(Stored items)
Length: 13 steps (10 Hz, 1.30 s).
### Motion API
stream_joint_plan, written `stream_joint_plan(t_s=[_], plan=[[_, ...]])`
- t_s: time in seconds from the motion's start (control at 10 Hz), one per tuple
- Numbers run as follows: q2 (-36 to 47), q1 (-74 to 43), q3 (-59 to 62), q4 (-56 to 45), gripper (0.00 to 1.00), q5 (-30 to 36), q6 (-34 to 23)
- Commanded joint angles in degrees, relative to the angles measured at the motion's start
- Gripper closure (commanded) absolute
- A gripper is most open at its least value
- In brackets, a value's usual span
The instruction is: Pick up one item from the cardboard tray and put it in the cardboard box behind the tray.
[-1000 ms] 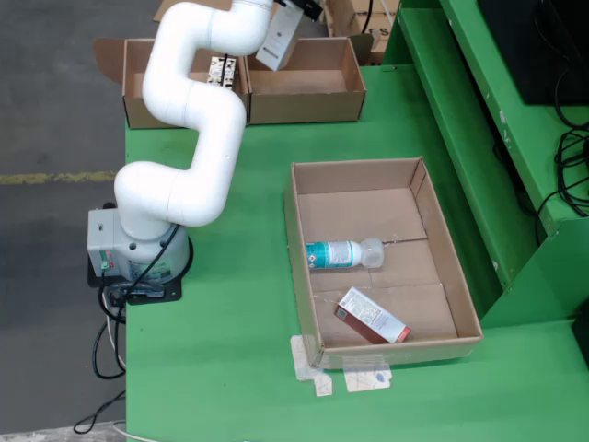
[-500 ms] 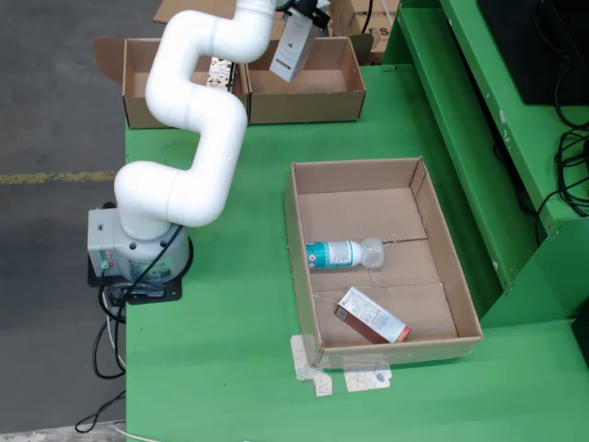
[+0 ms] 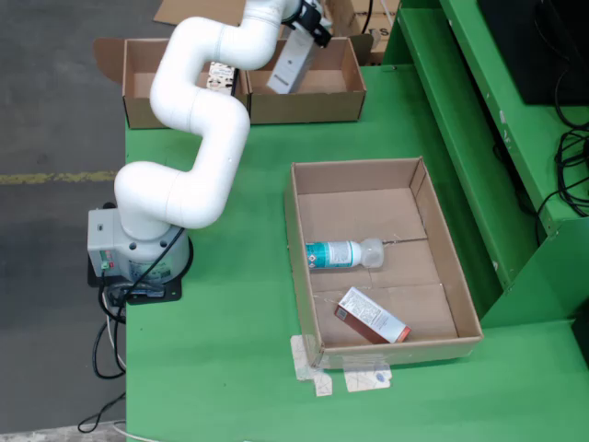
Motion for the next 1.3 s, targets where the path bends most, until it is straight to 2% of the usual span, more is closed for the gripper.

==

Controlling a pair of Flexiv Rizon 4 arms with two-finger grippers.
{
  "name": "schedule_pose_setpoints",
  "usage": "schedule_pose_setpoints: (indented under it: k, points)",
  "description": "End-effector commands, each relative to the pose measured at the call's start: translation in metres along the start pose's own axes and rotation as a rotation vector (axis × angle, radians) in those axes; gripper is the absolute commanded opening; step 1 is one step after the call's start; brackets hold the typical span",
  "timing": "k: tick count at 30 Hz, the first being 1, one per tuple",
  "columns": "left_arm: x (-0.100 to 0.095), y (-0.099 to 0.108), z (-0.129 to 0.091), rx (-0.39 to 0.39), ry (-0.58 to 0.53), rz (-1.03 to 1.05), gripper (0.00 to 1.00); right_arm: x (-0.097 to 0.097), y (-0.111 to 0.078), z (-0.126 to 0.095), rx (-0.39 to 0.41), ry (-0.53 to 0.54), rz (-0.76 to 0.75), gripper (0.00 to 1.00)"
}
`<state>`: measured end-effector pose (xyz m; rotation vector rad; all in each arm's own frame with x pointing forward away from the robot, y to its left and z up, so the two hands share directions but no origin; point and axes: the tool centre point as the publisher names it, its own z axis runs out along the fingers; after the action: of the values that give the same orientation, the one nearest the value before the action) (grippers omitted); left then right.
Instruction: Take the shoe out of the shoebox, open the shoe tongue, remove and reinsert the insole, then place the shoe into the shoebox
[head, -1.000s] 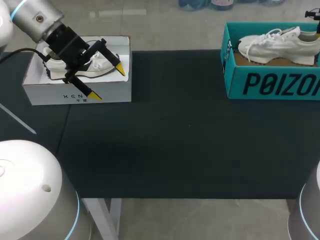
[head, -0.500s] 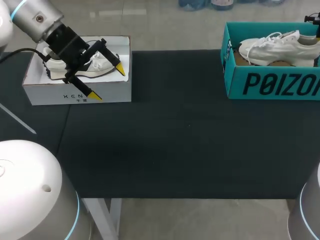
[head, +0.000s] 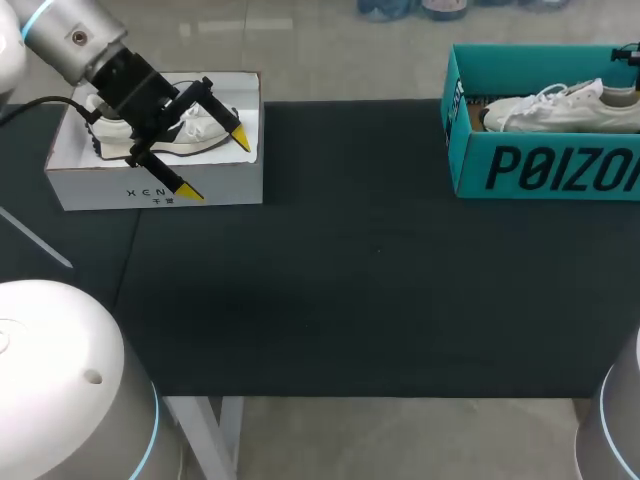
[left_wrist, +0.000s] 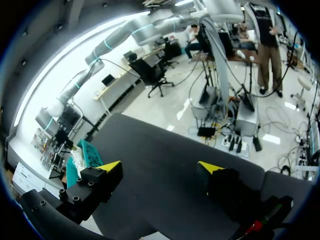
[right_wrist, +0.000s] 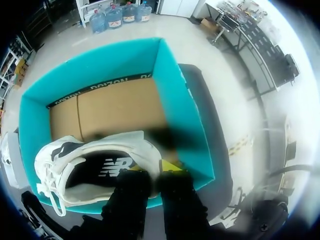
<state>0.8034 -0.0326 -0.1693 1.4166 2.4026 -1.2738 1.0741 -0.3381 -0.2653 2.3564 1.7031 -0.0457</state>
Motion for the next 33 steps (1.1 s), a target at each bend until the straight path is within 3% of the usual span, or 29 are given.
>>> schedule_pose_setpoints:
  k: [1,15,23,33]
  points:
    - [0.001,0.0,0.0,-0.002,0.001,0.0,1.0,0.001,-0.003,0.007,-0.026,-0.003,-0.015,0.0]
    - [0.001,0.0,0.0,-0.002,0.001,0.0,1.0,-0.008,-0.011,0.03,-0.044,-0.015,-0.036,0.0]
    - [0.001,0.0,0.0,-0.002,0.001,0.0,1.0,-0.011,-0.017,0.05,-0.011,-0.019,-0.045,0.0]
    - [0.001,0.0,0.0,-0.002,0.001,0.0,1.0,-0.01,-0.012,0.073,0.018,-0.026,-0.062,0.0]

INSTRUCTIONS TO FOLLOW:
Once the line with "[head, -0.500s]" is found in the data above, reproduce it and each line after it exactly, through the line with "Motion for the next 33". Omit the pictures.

TASK RESULT:
[head, -0.500s] 
[head, +0.000s] 
[left_wrist, +0.000s] 
[right_wrist, +0.000s] 
<state>0.8034 -0.0326 -0.1693 1.4166 2.4026 -1.2738 1.0741 -0.3381 -0.2653 2.3564 1.7031 -0.0457</state>
Motion for the next 33 steps (1.1 s), a target at each bend until the straight path is within 3% of the usual span, or 29 are given.

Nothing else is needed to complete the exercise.